Hamlet : Les Princes


Suite à son visionnage sur le site d’ARTE, retour sur le titre de Svend Gade & Heinz Schall.


1

« Je ne suis pas un homme et je ne peux être une femme ! » : tout ceci, infini, très théâtral, ne saurait effacer l’émouvant souvenir androgyne de La Reine Christine, et star poussiéreuse alors maquillée comme Conrad déguisé en Cesare, Asta croisa d’ailleurs Greta dans une rue sans joie ; pour du saphisme, on repassera, pour du cinéma, aussi, tant pis ; déplorons la hideur de l’accompagnement musical. Plutôt seul/silencieux que mal accompagné, en effet…

2

« Ton cœur d’or était celui d’une femme ! » : le pauvre Horatio, un peu paupérisé du ciboulot, vient enfin de comprendre que l’étudiant (de Copenhague, pas de Prague) s’avère une étudiante, certes moins souriante que celle de Sophie Marceau.

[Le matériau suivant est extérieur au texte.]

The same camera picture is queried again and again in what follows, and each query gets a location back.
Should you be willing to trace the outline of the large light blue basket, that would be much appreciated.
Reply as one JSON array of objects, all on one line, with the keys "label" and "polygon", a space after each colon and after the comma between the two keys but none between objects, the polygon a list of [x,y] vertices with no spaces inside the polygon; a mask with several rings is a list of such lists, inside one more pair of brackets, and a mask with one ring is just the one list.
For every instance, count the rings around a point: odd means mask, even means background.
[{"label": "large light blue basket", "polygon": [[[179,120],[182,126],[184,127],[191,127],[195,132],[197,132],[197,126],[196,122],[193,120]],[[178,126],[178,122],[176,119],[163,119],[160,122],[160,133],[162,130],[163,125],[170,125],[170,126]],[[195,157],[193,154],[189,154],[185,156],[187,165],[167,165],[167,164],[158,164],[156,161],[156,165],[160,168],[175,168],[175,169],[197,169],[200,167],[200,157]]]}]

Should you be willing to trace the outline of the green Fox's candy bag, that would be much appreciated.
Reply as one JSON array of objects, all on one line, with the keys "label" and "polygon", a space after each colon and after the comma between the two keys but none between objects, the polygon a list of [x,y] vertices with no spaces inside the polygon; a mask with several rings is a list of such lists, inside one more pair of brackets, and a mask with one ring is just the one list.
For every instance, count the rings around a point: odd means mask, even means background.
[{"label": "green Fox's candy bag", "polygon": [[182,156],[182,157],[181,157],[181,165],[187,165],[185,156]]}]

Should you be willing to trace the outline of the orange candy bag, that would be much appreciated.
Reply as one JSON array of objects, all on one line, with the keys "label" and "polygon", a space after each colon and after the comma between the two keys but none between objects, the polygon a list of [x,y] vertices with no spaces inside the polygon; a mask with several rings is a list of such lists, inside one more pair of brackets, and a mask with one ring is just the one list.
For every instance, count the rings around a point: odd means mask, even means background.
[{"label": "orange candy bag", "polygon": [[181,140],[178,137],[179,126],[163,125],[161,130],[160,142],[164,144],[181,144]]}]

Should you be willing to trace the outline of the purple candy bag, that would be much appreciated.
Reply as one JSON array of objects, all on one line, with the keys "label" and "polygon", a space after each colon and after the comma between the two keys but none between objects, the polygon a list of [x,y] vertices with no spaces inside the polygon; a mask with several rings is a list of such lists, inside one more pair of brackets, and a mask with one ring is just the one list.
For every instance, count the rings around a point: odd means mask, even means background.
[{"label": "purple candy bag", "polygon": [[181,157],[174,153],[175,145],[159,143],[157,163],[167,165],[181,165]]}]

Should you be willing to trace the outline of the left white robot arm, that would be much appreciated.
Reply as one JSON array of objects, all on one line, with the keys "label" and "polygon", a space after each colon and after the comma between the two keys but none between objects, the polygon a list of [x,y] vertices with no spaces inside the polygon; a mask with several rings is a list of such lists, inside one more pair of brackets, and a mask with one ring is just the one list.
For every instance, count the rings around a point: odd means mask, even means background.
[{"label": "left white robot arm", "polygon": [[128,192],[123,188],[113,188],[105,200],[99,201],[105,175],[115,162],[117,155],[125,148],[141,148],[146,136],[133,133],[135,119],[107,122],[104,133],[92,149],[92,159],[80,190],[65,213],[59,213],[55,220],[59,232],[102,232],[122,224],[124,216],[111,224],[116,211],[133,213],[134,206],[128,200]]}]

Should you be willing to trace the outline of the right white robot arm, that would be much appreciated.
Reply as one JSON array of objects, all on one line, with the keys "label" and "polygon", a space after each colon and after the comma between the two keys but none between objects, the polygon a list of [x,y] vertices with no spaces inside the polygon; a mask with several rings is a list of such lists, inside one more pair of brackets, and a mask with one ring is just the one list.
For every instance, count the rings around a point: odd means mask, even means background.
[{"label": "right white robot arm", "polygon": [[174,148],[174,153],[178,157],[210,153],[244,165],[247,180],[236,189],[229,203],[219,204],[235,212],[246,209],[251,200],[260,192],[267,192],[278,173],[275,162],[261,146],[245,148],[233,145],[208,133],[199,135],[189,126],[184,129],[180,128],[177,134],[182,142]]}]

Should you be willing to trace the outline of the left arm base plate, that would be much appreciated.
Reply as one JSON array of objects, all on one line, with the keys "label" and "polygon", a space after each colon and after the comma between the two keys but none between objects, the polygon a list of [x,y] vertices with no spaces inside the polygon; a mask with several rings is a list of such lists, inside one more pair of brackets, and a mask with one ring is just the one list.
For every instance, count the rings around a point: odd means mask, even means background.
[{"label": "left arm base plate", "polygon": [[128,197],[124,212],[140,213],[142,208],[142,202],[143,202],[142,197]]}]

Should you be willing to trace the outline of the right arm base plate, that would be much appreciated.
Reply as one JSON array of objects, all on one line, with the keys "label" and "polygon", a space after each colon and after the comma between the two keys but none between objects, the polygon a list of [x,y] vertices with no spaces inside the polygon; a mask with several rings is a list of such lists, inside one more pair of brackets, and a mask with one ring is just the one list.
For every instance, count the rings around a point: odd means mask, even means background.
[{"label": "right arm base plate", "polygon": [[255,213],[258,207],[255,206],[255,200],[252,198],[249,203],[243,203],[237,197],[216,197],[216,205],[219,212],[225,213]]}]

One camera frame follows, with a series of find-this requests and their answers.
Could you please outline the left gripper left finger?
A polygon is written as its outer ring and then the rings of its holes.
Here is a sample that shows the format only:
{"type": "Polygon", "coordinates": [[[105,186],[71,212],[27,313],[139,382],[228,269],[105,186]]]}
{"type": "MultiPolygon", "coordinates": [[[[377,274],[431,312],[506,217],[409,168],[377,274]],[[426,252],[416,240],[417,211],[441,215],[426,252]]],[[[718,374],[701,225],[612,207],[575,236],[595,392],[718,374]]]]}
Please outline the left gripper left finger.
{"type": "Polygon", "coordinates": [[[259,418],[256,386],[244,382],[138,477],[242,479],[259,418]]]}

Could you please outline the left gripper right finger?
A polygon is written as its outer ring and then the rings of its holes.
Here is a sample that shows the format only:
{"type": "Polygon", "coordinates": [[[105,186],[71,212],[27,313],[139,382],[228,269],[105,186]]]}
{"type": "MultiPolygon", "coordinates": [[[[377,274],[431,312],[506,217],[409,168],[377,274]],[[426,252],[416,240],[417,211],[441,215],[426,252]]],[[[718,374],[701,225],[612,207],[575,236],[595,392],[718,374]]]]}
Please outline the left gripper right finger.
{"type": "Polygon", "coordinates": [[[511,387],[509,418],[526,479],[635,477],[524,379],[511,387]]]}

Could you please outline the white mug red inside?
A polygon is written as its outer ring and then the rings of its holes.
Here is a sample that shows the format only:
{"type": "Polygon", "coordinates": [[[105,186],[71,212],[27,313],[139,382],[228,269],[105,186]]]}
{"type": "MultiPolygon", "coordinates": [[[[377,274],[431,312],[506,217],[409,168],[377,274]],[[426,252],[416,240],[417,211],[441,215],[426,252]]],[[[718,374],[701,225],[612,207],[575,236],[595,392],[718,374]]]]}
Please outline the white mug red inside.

Lorsque Mademoiselle Nielsen, instigatrice de l’entreprise un brin narcissique, rabat désespérément sur sa gorge un pan de costume, un soupçon d’érotisme anime la momie. Touché par hasard, le sein émeut…

3

Avant elle, notre Sarah Bernhardt nationale s’y colla selon le similaire emploi. Si la transposition de Laurence Olivier n’usurpe pas (le trône d’Elseneur) son excellente réputation, grâce à sa réalisation inspirée, à la direction de la photographie évocatrice de Desmond Dickinson et, last but not least, à la présence de la suave Jean Simmons, Méliès s’y mit dès 1907 et Chabrol salua le dément danois en 1963. Verrons-nous un jour Alida Valli ?...

4

Mel en Hamlet, arme fatale de Franco Zeffirelli, se tourmentait sur du Ennio Morricone, tandis que Disney s’appropria la trame à l’occasion du Roi lion. Cosmopolite, l’argument dramatique britannique traversa les frontières, visita, par ordre chronologique, France, Italie, Allemagne, Inde, Australie, Japon (belle variation enragée de Kurosawa via Les salauds dorment en paix), Chine, USA, Danemark, Turquie, Canada, Finlande, Russie et même Iran…

5

Être ou ne pas être – résistant, rajouteraient Ernst Lubitsch puis Mel Brooks, quelle idée, me direz-vous, d’aller jouer Shakespeare en Pologne, en 1939, à proximité du pire. Il existe des études de littérature comparée, toutefois l’on se gardera d’élire le vainqueur du duel fraternel, pacifique, sur fond de guerre à (re)faire, car chacun des deux titres possède ses propres mérites. Mel 2 produisit Lynch & Cronenberg, épousa Anne Bancroft, CV à envier…

6

Au ciné, à la TV, de loin, de près, le faux fou ne cesse de se démultiplier. De 1900 à 2014, le corpus spécialisé comporte disons une cinquantaine d’items. Depuis 1603, pièce publiée, quelque chose de pourri (au royaume du Danemark et au-delà) rapporte. Asta Nielsen, consciente de ce capital culturel, double acception de l’expression, entendait, mutique, faire dans l’artistique. L’art funéraire et populaire ne supporte pas pareille prétention à dérision…

7

Pourquoi tout cela, cette pérennité centenaire, à l’exception des années 30, film d’horreur vécu à coup de Grande Dépression et d’élections teutonnes ? Parce que Hamlet s’y prête, parce que Bill écrirait désormais des scénarios, tel le Stendhal de La Chartreuse de Parme. Solitaire donc cinéphile, metteur en scène donc cinéaste, comédien donc acteur, trompeur épris de vérité, assassin par ricochet, ce mec mélancolique, sarcastique, tient un miroir méta.